The child’s eyes had rolled back in her head, and the straining little body suddenly relaxed, falling limp against the chair. The mother removed the whisky bottle, wiped the mouth of it tidily on her apron, and handed it back to Ian with a nod.
I hastily examined her pulse and breathing, but she seemed in reasonably good shape—so far, at least.
“Carpe diem,” I muttered, grabbing my tooth pliers. “Or perhaps I mean carpe vinorum? Watch to see she keeps breathing, Ian.”
Ian laughed and tilted the bottle, wetting a tiny swab of clean cloth with whisky for the mopping up.
“I think ye’ll have time to take more than the one tooth, Auntie, if ye want. Ye could likely pull every tooth in the poor lassie’s head and she wouldna twitch.”
“It’s a thought,” I said, turning the child’s head. “Can you bring the mirror, Ian?”
I had a tiny square of looking glass which could, with luck, be used to direct sunlight into a patient’s mouth. And there was sunlight streaming through the window in abundance, warm and bright. Unfortunately, there were any number of curious heads pressed against the window, too, which kept moving into the path of the sun, frustrating Ian’s attempts to beam sunlight where I needed it.
“Marsali!” I called, a thumb on the girl’s pulse, just in case.
“Aye?” She came through from the back room where she’d been cleaning—or, rather, dirtying—type, wiping inky hands on a rag. “D’ye need Henri-Christian again?”
“If you—or he—don’t mind.”
“Not him,” she assured me. “Likes nothing better, the wee praise-hog. Joanie! Felicite! Come fetch the wean, will ye? He’s wanted out front.”
Felicite and Joan—aka the hell-kittens, as Jamie called them—came eagerly; they enjoyed Henri-Christian’s performances nearly as much as he did.
“Come on, Bubbles!” Joanie called, holding open the door to the kitchen. Henri-Christian came scampering out, rolling from side to side on short, bowed legs, ruddy face beaming.

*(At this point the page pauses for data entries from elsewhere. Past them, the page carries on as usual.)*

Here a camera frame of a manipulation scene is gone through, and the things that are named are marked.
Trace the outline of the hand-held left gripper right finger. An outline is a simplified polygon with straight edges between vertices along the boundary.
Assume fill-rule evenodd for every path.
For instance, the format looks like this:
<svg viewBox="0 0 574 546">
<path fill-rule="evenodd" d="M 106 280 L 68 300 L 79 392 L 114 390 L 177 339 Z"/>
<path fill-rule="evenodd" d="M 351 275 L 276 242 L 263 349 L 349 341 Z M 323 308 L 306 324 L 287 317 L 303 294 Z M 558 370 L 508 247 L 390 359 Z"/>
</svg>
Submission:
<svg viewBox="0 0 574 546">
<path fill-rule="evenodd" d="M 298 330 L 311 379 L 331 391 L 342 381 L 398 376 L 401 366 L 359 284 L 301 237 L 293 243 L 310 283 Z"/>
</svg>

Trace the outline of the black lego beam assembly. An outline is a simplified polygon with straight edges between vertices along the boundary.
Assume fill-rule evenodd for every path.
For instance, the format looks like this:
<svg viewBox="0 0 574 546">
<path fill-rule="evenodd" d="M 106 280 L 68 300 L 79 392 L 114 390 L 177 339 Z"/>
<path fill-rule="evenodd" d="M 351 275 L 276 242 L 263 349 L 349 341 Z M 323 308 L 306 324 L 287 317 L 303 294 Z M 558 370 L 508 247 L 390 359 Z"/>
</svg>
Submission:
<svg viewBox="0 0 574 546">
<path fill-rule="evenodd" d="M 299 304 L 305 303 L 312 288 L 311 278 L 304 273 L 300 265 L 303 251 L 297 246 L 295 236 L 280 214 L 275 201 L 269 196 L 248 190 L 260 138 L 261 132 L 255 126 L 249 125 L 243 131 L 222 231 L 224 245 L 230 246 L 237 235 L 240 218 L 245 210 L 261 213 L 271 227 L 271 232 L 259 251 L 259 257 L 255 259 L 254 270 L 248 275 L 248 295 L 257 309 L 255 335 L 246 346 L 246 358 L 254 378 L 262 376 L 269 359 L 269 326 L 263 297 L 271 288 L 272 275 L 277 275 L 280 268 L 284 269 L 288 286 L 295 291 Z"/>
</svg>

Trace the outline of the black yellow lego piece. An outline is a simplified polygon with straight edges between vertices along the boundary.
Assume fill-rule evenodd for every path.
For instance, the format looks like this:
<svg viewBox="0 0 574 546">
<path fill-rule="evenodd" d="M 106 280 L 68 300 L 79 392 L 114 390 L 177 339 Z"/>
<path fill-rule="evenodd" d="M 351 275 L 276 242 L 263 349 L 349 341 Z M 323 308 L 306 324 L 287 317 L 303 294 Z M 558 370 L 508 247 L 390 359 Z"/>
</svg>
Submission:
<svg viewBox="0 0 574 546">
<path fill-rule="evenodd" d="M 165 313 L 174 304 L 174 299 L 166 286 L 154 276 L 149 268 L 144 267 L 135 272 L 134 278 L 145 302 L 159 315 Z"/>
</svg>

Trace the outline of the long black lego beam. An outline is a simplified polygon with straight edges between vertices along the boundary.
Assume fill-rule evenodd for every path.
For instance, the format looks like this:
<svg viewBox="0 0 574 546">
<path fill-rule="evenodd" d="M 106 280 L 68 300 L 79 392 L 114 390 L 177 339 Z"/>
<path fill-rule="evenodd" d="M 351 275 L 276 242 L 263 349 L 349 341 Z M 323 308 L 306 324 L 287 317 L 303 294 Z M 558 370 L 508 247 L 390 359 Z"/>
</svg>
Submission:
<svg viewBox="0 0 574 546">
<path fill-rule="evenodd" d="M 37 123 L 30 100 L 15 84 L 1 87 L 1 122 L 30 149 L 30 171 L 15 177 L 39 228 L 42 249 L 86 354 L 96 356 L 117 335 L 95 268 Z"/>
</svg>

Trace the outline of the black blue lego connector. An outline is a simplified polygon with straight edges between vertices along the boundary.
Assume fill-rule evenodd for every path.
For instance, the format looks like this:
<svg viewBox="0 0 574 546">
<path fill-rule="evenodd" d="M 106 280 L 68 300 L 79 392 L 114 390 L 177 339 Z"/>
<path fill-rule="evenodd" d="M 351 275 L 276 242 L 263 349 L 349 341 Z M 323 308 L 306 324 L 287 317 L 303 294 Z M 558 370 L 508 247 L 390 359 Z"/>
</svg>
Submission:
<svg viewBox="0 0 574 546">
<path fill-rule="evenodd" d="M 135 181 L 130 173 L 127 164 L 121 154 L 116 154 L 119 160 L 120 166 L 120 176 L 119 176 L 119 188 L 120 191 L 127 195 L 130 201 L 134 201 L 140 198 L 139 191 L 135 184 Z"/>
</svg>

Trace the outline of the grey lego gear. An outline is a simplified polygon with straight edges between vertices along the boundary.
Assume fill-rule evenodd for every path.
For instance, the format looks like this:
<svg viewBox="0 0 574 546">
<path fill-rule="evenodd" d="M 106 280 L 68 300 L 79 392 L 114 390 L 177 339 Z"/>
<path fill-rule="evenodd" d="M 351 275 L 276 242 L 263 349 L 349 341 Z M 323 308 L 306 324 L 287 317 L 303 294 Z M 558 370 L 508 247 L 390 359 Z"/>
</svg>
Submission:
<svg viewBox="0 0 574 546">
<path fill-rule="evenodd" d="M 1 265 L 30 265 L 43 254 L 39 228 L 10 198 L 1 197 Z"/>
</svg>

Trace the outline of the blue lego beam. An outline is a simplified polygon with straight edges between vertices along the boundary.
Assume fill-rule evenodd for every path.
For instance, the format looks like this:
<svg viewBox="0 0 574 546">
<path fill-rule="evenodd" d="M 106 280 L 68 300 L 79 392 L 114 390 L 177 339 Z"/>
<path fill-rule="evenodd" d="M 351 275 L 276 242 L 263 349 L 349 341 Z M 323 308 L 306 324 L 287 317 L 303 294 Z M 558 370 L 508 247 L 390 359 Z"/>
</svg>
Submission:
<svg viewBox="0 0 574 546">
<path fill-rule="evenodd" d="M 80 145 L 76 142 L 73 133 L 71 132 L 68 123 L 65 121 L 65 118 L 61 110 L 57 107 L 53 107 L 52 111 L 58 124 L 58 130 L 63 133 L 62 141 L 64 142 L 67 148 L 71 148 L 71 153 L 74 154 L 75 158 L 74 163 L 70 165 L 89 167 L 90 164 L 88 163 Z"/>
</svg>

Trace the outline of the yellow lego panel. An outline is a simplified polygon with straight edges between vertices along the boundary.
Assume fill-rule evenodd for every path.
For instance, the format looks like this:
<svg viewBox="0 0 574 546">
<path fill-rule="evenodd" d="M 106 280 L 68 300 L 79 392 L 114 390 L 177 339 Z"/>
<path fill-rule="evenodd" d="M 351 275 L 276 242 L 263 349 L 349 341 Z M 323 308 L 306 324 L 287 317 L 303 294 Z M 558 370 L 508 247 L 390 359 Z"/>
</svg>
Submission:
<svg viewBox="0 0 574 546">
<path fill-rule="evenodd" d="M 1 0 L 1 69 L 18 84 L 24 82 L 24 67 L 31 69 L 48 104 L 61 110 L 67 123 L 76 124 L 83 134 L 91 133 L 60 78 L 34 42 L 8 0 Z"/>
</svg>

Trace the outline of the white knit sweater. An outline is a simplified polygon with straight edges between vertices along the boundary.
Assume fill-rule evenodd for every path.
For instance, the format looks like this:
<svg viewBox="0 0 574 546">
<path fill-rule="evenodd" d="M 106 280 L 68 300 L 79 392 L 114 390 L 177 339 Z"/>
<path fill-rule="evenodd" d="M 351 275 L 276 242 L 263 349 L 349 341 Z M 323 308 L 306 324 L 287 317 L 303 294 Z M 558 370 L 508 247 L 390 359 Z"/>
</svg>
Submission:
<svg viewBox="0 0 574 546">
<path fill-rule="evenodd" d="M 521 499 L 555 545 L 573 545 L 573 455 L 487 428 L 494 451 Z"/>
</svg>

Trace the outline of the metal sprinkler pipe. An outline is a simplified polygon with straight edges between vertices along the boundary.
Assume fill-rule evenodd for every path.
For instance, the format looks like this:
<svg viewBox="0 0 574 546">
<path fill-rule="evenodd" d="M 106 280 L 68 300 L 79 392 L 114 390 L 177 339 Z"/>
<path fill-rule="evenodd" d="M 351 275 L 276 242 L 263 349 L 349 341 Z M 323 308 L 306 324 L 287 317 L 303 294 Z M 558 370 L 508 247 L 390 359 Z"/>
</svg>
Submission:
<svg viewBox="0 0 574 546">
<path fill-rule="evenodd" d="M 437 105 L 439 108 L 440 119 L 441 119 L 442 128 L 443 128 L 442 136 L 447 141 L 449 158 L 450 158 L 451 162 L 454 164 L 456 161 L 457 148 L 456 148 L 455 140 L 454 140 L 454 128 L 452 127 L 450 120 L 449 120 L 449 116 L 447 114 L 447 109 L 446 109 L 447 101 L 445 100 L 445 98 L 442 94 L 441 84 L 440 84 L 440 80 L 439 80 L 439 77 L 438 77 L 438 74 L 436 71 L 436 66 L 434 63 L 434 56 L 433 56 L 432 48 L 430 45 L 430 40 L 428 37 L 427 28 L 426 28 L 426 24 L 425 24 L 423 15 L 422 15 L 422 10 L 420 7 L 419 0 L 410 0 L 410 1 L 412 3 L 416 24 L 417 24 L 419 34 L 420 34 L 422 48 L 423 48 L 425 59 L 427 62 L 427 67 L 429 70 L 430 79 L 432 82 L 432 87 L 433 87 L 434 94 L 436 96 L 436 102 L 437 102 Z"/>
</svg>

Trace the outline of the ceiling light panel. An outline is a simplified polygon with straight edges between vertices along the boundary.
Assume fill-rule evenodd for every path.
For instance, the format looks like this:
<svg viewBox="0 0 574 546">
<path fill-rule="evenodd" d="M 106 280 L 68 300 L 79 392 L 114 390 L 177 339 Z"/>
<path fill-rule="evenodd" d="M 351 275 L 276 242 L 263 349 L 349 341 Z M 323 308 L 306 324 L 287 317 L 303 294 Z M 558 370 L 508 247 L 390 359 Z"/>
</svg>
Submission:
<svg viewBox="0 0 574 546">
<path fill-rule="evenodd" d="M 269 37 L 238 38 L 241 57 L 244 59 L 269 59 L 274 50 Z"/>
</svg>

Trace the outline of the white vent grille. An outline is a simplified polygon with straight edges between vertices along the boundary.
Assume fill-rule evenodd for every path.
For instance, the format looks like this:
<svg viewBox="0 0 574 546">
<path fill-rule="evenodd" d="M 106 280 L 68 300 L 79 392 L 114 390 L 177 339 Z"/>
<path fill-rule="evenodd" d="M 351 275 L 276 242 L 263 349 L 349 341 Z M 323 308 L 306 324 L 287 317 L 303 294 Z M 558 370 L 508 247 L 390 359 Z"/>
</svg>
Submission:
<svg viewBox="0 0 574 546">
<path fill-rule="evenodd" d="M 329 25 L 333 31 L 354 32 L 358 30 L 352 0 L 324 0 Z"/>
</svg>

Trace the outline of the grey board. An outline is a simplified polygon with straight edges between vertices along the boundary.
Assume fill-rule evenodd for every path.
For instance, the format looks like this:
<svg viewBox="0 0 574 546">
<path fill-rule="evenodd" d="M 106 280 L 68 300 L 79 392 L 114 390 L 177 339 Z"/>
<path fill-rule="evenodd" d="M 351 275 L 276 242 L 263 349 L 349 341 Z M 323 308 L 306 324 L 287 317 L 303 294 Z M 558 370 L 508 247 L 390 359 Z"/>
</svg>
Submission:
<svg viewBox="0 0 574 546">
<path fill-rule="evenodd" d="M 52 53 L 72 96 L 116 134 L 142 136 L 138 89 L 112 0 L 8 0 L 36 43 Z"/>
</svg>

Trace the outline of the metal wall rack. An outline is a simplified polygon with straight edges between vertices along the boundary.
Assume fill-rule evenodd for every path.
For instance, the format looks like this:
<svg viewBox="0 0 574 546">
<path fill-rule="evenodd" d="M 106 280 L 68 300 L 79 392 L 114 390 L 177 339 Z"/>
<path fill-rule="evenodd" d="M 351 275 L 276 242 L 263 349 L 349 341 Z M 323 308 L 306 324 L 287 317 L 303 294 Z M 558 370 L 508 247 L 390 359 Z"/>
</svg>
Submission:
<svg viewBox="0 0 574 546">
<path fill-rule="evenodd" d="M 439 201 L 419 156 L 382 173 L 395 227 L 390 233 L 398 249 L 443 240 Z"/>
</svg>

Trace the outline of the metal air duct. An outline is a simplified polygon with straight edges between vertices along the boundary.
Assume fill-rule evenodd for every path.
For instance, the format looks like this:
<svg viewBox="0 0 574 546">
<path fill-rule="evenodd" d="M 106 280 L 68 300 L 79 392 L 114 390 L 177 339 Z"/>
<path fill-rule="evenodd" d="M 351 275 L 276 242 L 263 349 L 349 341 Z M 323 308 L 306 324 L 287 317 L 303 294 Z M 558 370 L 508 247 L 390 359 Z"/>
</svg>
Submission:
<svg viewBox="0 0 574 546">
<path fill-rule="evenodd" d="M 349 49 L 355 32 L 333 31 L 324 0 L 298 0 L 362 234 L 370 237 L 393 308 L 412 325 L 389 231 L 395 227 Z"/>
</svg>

“Hoopla, hoopla, hoopla!” he shouted, making for the door.
“Put his hat on him!” Marsali called. “The wind will get in his ears.”
It was a bright day, but was windy, and Henri-Christian had a tendency to ear infection. He had a woolen hat that tied under the chin, though, knitted in blue and white stripes and decorated with a row of red bobbles—Brianna had made it for him, and the sight of it squeezed my heart a little, warmth and pain together.
The girls each took him by a hand—Felicite stretching up at the last moment to grab an old slouch hat of her father’s from the peg, to put out for coins—and went out, to cheers and whistles from the crowd. Through the window, I could see Joanie clearing the books displayed on the table outside, and Felicite hoisting Henri-Christian up in their stead. He spread his stubby, powerful arms, beaming, and bowed in accomplished fashion to one side and the other. Then he bent, put his hands on the tabletop, and, with a remarkable degree of controlled grace, stood on his head.